[Stored items]
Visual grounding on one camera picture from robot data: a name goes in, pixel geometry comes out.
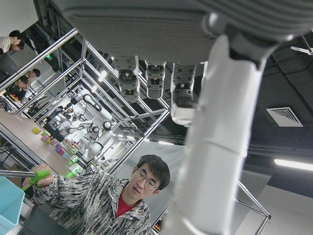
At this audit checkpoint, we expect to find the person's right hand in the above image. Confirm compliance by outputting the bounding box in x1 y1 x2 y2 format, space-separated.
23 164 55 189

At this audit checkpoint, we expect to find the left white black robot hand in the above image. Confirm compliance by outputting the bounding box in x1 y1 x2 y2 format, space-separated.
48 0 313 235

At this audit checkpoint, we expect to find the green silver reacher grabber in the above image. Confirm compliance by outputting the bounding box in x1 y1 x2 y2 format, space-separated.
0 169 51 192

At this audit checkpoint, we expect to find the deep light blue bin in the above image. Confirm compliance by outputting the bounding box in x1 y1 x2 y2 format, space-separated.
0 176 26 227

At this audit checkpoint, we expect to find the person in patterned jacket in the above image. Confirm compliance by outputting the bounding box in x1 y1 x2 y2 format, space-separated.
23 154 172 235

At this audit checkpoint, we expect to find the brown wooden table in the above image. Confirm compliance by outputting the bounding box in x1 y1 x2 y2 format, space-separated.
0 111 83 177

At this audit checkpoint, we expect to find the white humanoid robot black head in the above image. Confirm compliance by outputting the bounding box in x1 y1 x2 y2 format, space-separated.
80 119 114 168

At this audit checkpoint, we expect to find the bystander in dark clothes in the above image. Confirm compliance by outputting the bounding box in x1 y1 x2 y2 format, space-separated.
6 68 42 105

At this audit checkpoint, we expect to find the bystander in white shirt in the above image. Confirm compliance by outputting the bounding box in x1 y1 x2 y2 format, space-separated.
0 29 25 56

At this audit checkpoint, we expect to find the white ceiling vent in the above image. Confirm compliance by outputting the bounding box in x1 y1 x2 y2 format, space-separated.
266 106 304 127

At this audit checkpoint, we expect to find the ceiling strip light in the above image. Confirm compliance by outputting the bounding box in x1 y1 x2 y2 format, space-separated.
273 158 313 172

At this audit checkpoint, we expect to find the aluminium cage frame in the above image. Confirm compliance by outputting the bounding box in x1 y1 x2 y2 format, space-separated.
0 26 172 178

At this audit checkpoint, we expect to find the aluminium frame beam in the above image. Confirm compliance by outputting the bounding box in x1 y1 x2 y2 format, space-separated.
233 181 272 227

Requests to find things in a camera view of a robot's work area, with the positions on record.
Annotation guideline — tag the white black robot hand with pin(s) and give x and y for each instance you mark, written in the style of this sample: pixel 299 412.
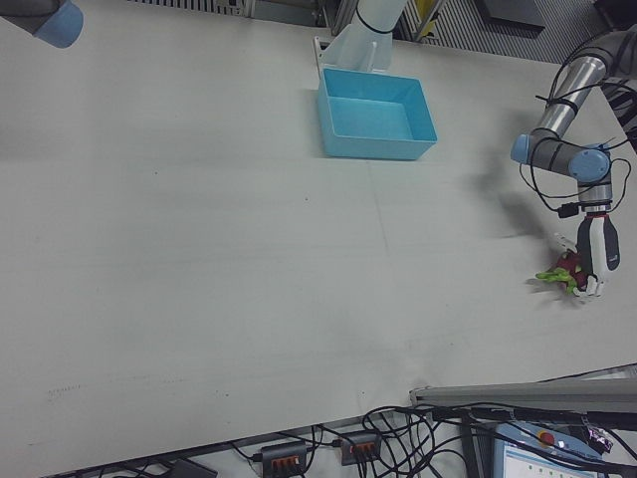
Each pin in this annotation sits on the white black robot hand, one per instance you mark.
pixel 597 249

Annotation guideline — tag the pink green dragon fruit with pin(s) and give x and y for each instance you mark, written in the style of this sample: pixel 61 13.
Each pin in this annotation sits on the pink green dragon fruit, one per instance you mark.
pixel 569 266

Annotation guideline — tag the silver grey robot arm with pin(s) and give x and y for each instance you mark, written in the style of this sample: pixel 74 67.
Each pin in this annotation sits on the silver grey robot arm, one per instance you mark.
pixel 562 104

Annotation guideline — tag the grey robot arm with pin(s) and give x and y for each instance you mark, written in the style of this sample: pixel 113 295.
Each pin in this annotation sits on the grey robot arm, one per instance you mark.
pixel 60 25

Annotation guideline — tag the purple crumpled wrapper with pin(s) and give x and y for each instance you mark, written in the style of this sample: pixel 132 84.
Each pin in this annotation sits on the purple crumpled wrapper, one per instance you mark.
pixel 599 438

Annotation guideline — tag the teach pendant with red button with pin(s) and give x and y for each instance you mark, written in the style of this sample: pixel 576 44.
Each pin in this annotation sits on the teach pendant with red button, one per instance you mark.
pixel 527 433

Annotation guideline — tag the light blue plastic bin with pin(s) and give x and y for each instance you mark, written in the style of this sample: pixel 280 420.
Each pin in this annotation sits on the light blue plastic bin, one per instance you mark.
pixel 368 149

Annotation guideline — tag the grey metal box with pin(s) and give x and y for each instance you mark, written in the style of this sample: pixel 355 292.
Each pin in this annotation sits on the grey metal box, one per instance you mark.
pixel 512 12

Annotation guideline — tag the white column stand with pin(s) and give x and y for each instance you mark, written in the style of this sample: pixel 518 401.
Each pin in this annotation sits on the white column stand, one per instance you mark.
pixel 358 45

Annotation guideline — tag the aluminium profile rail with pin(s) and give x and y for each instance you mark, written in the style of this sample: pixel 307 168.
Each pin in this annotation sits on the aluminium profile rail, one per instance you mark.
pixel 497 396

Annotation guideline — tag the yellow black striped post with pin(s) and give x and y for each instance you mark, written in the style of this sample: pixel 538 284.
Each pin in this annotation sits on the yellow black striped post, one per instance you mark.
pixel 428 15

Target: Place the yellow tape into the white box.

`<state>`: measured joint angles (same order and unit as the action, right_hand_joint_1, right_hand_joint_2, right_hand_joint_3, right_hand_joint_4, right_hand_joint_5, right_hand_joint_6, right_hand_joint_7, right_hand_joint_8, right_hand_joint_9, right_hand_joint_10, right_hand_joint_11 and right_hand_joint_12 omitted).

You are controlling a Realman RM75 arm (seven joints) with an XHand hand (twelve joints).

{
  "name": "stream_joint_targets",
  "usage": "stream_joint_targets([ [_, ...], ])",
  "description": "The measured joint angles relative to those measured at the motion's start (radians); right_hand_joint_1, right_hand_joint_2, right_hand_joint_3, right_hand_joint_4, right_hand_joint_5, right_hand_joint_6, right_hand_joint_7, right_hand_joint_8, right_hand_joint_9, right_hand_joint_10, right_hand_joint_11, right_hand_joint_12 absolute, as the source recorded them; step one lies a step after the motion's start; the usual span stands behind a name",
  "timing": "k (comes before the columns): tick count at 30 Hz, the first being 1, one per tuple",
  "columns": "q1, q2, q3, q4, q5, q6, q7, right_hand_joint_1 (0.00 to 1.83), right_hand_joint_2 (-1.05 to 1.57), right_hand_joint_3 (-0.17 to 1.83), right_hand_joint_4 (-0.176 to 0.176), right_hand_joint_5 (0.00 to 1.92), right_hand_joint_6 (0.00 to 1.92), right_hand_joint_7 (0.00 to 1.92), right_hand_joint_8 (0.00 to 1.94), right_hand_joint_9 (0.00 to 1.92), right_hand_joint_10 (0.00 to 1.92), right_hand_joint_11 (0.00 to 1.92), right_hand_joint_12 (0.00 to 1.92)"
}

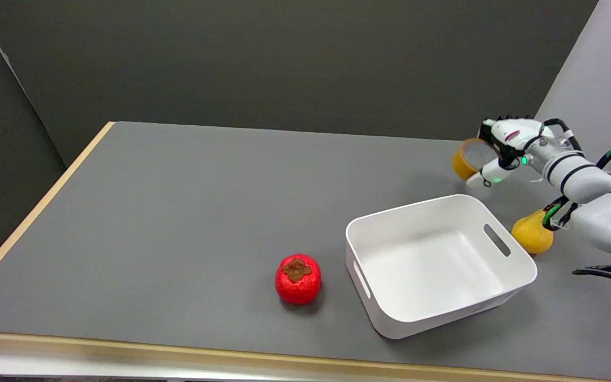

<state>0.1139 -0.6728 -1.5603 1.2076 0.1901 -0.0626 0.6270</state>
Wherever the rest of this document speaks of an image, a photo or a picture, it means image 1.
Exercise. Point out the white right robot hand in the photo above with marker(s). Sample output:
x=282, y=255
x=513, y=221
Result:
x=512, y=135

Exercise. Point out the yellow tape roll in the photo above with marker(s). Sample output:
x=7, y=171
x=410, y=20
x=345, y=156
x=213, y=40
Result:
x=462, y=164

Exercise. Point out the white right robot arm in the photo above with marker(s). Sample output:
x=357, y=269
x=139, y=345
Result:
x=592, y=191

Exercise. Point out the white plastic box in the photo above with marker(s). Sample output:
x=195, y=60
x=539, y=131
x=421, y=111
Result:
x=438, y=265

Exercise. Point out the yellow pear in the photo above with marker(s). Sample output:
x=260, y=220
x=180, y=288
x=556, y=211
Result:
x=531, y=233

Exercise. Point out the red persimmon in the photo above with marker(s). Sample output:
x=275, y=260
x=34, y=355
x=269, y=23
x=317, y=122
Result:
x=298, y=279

Task description. Write out every record above exactly as it stands, but leave out the pictures.

Your solution.
Visual grounding on one camera picture from robot data: a name goes in, pixel geometry comes out.
At this audit checkpoint, we expect to find the person's right hand in the above image. Confirm compliance by outputting the bounding box in x1 y1 x2 y2 format, space-separated.
23 164 55 189

At this audit checkpoint, we expect to find the left white black robot hand in the above image. Confirm compliance by outputting the bounding box in x1 y1 x2 y2 format, space-separated.
48 0 313 235

At this audit checkpoint, we expect to find the green silver reacher grabber in the above image. Confirm compliance by outputting the bounding box in x1 y1 x2 y2 format, space-separated.
0 169 51 192

At this audit checkpoint, we expect to find the deep light blue bin in the above image. Confirm compliance by outputting the bounding box in x1 y1 x2 y2 format, space-separated.
0 176 26 227

At this audit checkpoint, we expect to find the person in patterned jacket in the above image. Confirm compliance by outputting the bounding box in x1 y1 x2 y2 format, space-separated.
23 154 172 235

At this audit checkpoint, we expect to find the brown wooden table in the above image. Confirm compliance by outputting the bounding box in x1 y1 x2 y2 format, space-separated.
0 111 83 177

At this audit checkpoint, we expect to find the white humanoid robot black head in the above image. Confirm compliance by outputting the bounding box in x1 y1 x2 y2 format, space-separated.
80 119 114 168

At this audit checkpoint, we expect to find the bystander in dark clothes in the above image. Confirm compliance by outputting the bounding box in x1 y1 x2 y2 format, space-separated.
6 68 42 105

At this audit checkpoint, we expect to find the bystander in white shirt in the above image. Confirm compliance by outputting the bounding box in x1 y1 x2 y2 format, space-separated.
0 29 25 56

At this audit checkpoint, we expect to find the white ceiling vent in the above image. Confirm compliance by outputting the bounding box in x1 y1 x2 y2 format, space-separated.
266 106 304 127

At this audit checkpoint, we expect to find the ceiling strip light in the above image. Confirm compliance by outputting the bounding box in x1 y1 x2 y2 format, space-separated.
273 158 313 172

At this audit checkpoint, we expect to find the aluminium cage frame in the above image. Confirm compliance by outputting the bounding box in x1 y1 x2 y2 format, space-separated.
0 26 172 178

At this audit checkpoint, we expect to find the aluminium frame beam in the above image. Confirm compliance by outputting the bounding box in x1 y1 x2 y2 format, space-separated.
233 181 272 227

Requests to find things in a camera view of a robot's work area, with the positions on record.
Annotation guideline — tag the white black robot hand with pin(s) and give x and y for each instance you mark, written in the style of this sample: pixel 299 412.
Each pin in this annotation sits on the white black robot hand, one per instance you mark.
pixel 597 249

Annotation guideline — tag the pink green dragon fruit with pin(s) and give x and y for each instance you mark, written in the style of this sample: pixel 61 13.
Each pin in this annotation sits on the pink green dragon fruit, one per instance you mark.
pixel 569 266

Annotation guideline — tag the silver grey robot arm with pin(s) and give x and y for each instance you mark, written in the style of this sample: pixel 74 67.
Each pin in this annotation sits on the silver grey robot arm, one per instance you mark.
pixel 562 104

Annotation guideline — tag the grey robot arm with pin(s) and give x and y for each instance you mark, written in the style of this sample: pixel 113 295.
Each pin in this annotation sits on the grey robot arm, one per instance you mark.
pixel 60 25

Annotation guideline — tag the purple crumpled wrapper with pin(s) and give x and y for each instance you mark, written in the style of this sample: pixel 132 84.
Each pin in this annotation sits on the purple crumpled wrapper, one per instance you mark.
pixel 599 438

Annotation guideline — tag the teach pendant with red button with pin(s) and give x and y for each instance you mark, written in the style of this sample: pixel 576 44.
Each pin in this annotation sits on the teach pendant with red button, one per instance you mark.
pixel 527 433

Annotation guideline — tag the light blue plastic bin with pin(s) and give x and y for each instance you mark, written in the style of this sample: pixel 280 420.
Each pin in this annotation sits on the light blue plastic bin, one per instance you mark.
pixel 368 149

Annotation guideline — tag the grey metal box with pin(s) and give x and y for each instance you mark, written in the style of this sample: pixel 355 292.
Each pin in this annotation sits on the grey metal box, one per instance you mark.
pixel 512 12

Annotation guideline — tag the white column stand with pin(s) and give x and y for each instance you mark, written in the style of this sample: pixel 518 401.
Each pin in this annotation sits on the white column stand, one per instance you mark.
pixel 358 45

Annotation guideline — tag the aluminium profile rail with pin(s) and give x and y for each instance you mark, written in the style of this sample: pixel 307 168.
Each pin in this annotation sits on the aluminium profile rail, one per instance you mark.
pixel 497 396

Annotation guideline — tag the yellow black striped post with pin(s) and give x and y for each instance you mark, written in the style of this sample: pixel 538 284.
Each pin in this annotation sits on the yellow black striped post, one per instance you mark.
pixel 428 15

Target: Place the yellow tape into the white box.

`<state>`: measured joint angles (same order and unit as the action, right_hand_joint_1, right_hand_joint_2, right_hand_joint_3, right_hand_joint_4, right_hand_joint_5, right_hand_joint_6, right_hand_joint_7, right_hand_joint_8, right_hand_joint_9, right_hand_joint_10, right_hand_joint_11 and right_hand_joint_12 omitted).

You are controlling a Realman RM75 arm (seven joints) with an XHand hand (twelve joints).

{
  "name": "stream_joint_targets",
  "usage": "stream_joint_targets([ [_, ...], ])",
  "description": "The measured joint angles relative to those measured at the motion's start (radians); right_hand_joint_1, right_hand_joint_2, right_hand_joint_3, right_hand_joint_4, right_hand_joint_5, right_hand_joint_6, right_hand_joint_7, right_hand_joint_8, right_hand_joint_9, right_hand_joint_10, right_hand_joint_11, right_hand_joint_12 absolute, as the source recorded them; step one lies a step after the motion's start; the usual span stands behind a name",
  "timing": "k (comes before the columns): tick count at 30 Hz, the first being 1, one per tuple",
  "columns": "q1, q2, q3, q4, q5, q6, q7, right_hand_joint_1 (0.00 to 1.83), right_hand_joint_2 (-1.05 to 1.57), right_hand_joint_3 (-0.17 to 1.83), right_hand_joint_4 (-0.176 to 0.176), right_hand_joint_5 (0.00 to 1.92), right_hand_joint_6 (0.00 to 1.92), right_hand_joint_7 (0.00 to 1.92), right_hand_joint_8 (0.00 to 1.94), right_hand_joint_9 (0.00 to 1.92), right_hand_joint_10 (0.00 to 1.92), right_hand_joint_11 (0.00 to 1.92), right_hand_joint_12 (0.00 to 1.92)"
}


<state>0.1139 -0.6728 -1.5603 1.2076 0.1901 -0.0626 0.6270</state>
Wherever the rest of this document speaks of an image, a photo or a picture, it means image 1.
Exercise. Point out the white right robot hand in the photo above with marker(s). Sample output:
x=282, y=255
x=513, y=221
Result:
x=512, y=135

Exercise. Point out the yellow tape roll in the photo above with marker(s). Sample output:
x=7, y=171
x=410, y=20
x=345, y=156
x=213, y=40
Result:
x=462, y=164

Exercise. Point out the white right robot arm in the photo above with marker(s). Sample output:
x=357, y=269
x=139, y=345
Result:
x=592, y=191

Exercise. Point out the white plastic box in the photo above with marker(s). Sample output:
x=195, y=60
x=539, y=131
x=421, y=111
Result:
x=438, y=265

Exercise. Point out the yellow pear in the photo above with marker(s). Sample output:
x=260, y=220
x=180, y=288
x=556, y=211
Result:
x=531, y=233

Exercise. Point out the red persimmon in the photo above with marker(s). Sample output:
x=275, y=260
x=34, y=355
x=269, y=23
x=317, y=122
Result:
x=298, y=279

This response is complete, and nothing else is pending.